"I am a villian, Cynthia—a mean miserable cur! Can't you accept that fact, and leave me without asking why?"
"No, I cannot, Hubert; I don't believe it."
"It is no good telling me that—I know myself too well. Believe all that I say, Cynthia, and give me up. Don't make me tell you why."
"I shall always love you," she whispered, "whether you are bad or good."

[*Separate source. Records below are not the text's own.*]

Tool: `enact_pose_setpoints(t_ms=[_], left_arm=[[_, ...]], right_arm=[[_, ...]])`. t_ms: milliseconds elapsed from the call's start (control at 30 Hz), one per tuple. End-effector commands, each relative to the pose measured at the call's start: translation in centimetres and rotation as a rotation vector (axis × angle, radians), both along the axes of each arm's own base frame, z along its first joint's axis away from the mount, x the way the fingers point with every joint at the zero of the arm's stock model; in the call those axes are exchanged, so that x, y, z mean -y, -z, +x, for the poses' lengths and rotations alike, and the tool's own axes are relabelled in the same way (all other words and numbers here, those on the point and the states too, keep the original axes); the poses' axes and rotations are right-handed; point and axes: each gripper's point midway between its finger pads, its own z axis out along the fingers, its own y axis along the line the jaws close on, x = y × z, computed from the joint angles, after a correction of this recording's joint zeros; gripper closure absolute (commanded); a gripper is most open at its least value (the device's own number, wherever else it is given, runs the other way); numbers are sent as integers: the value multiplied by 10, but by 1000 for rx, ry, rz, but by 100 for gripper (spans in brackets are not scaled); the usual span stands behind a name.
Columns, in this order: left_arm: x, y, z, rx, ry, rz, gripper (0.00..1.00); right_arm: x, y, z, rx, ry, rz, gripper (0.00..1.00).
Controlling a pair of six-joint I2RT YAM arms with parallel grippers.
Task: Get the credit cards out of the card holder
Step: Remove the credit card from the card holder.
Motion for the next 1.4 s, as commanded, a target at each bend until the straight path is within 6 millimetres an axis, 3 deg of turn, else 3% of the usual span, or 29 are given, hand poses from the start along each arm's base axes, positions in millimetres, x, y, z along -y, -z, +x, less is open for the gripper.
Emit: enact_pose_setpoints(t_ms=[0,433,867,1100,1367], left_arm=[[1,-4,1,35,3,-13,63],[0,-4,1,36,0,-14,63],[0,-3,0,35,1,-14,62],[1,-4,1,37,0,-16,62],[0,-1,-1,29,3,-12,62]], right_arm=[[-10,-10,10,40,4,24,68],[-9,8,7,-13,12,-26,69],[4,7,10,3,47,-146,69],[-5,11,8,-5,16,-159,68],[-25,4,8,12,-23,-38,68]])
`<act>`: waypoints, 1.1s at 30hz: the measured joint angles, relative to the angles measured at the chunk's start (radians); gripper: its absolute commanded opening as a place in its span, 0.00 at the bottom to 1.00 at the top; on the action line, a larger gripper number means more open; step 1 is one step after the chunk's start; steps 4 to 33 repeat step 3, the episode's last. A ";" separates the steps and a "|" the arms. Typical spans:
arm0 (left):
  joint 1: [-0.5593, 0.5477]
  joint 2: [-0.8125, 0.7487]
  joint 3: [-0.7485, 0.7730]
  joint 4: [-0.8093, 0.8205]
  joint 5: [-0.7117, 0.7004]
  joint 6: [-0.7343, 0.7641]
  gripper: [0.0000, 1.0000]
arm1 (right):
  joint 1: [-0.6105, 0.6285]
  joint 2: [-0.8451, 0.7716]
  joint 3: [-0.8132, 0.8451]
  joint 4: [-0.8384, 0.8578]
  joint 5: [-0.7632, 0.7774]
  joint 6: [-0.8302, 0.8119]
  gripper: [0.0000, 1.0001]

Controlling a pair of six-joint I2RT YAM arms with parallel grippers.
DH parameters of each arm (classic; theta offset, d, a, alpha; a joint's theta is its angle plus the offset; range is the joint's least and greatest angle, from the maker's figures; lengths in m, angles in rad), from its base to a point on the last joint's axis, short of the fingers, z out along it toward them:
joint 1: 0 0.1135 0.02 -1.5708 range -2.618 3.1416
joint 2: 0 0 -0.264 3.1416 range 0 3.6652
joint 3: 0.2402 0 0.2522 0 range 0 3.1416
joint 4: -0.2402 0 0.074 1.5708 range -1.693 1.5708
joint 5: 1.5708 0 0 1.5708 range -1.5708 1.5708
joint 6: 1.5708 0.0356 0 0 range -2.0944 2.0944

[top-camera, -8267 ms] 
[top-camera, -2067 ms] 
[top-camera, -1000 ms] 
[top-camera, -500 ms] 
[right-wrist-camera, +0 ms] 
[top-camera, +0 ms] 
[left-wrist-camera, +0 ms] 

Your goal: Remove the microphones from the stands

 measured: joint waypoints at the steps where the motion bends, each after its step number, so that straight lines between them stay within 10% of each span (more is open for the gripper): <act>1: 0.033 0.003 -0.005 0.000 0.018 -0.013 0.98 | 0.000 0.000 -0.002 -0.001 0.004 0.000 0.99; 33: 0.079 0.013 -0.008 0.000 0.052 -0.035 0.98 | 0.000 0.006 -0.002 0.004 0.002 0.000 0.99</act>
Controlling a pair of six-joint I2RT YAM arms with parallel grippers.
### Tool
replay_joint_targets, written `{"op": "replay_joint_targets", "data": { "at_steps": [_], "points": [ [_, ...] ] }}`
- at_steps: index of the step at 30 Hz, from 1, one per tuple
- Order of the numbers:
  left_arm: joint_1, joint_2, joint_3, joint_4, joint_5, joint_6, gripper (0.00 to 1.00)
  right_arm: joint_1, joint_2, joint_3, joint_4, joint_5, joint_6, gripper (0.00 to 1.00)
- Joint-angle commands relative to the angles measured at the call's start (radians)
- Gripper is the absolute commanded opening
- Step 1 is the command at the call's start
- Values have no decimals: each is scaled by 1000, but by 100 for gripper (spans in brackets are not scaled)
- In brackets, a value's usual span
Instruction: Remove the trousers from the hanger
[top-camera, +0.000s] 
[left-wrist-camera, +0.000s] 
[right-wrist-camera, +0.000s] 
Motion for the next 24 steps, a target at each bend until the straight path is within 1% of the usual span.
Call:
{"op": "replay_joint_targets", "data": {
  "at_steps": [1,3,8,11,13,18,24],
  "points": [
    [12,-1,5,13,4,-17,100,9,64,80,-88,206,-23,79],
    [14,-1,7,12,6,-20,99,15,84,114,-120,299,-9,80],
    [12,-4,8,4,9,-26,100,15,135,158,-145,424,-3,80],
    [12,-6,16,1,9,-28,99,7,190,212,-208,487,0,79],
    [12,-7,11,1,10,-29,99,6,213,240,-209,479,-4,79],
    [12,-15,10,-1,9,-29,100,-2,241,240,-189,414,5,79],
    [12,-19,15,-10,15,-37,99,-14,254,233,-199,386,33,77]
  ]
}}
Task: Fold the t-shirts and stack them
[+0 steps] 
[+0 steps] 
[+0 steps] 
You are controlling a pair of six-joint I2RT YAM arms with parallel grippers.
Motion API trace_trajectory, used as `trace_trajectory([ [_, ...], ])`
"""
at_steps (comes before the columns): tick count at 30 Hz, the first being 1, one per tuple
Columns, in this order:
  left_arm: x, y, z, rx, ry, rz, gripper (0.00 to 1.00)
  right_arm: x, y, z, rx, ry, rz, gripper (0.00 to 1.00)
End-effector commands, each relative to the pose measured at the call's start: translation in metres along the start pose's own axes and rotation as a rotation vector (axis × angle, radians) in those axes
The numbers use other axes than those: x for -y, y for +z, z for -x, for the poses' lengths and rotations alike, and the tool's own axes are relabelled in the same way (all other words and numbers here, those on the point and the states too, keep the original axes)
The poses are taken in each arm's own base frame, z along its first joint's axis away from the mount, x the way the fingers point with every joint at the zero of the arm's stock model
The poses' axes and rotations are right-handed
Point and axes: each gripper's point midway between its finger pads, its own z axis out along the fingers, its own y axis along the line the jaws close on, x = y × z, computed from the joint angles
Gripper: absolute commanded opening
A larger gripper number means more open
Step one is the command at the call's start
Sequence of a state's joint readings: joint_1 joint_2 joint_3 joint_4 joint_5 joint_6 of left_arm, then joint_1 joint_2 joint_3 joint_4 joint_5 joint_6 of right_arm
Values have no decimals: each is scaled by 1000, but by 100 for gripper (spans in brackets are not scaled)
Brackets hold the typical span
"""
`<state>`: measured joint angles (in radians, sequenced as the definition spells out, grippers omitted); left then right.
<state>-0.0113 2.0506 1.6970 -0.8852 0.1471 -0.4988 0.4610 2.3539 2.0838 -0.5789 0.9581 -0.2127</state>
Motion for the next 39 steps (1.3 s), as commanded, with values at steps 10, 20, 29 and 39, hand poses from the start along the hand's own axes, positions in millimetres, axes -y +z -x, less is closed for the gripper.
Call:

"Suppose that I had injured any one that was very dear to you—saved myself from punishment at his expense? I daren't go any farther. Is there nothing that you can suppose that I have done—the very hardest thing in the whole world for you to forgive? You can't forgive it, I know; to tell you means to cut myself off from you for the rest of my life; and yet I cannot make up my mind to take advantage of your ignorance. I have resolved, Cynthia, that I will not say another word of—of love to you—until you know the truth."
She gazed at him, her lips growing white, her eyes dilating with sudden terror.
"There is only one thing," she said at length, "that I—that I——"
"That you could not forgive. I am answered, Cynthia; it is that one thing that I have done."
He spoke very calmly, but his face was white with a pallor like that of death. She remained motionless; it seemed as if she could scarcely dare to breathe, and her face was as pale as his own.
"Hubert," she said presently, only just above her breath, "you must be saying what you do not mean!"